Иногда, почему-то всегда вечером, из отряда приезжал обоз за продуктами. За стеной начиналась возня, кусались лошади, кричали и матерились солдаты, заезжали во двор, цепляя в темноте за ворота, и привозили новости: на позициях тихо, старшую сестру увезли в Москву, погода скаженная, и под Гербами поломали дышло.
Потом мокрый солдат приходил в халупу, становился у двери и, вытерев нос рукавом, вытаскивал из-за обшлага письма.
Прибегали сестры – Попова и Малеева, курсистка-медичка из Каширы, глупая и смешливая, – и мы садились пить чай.
Иногда шла с факелами, грохоча коваными колесами, артиллерия. Крупной рысью заезжали вперед темные фигуры в блестящих от дождя плащах, и щелкали нагайками ездовые.
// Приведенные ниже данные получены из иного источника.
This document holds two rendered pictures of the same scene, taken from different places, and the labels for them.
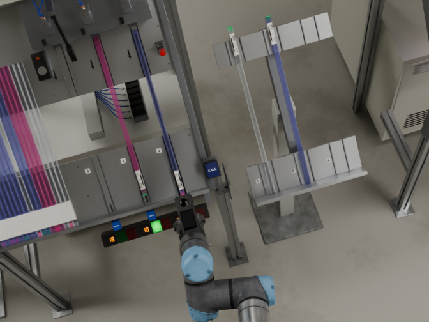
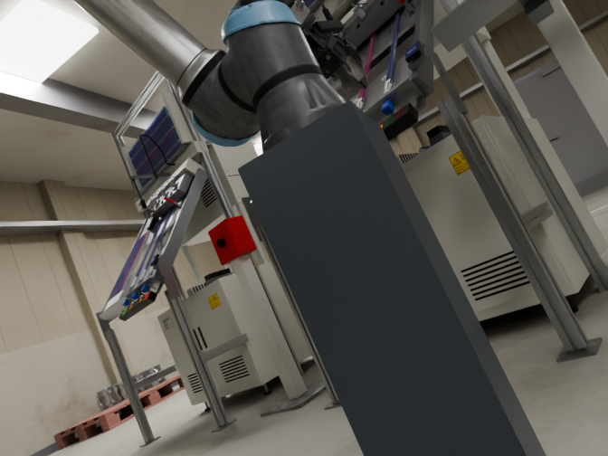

В халупе ночевали проезжие офицеры: воспитанные артиллеристы, и простоватая пехота, и задерганные тыловики – начальники облезлых гуртов и обозов. По утрам к ним робко являлись потерявшие голос от страха солдаты «крестоносцы» и начинали один и тот же разговор:
– Где ты коров растерял, раззява? – кричал измученным голосом начальник гурта. – Подлые твои глаза, борода!
Борода мигала воспаленными глазками, мяла изорванную папаху и молчала.
– Чего молчишь, как колода?
– Дохнут с дождя, ваше благородие, – отвечала наконец борода сиплым шепотом.
– Дохнут? Где шкура? Знаешь приказ – шкуру с дохлой сдирать. Ну, черт с тобой, пошел вон!
Офицер жалобно отдувался и садился пить чай.
Я получил письмо от Алексея: «Узнал от одного из санитаров твоего отряда, что ты в Загнанске. Мой отряд стоит в Скаржиско. Приезжай. Мне вырваться трудно».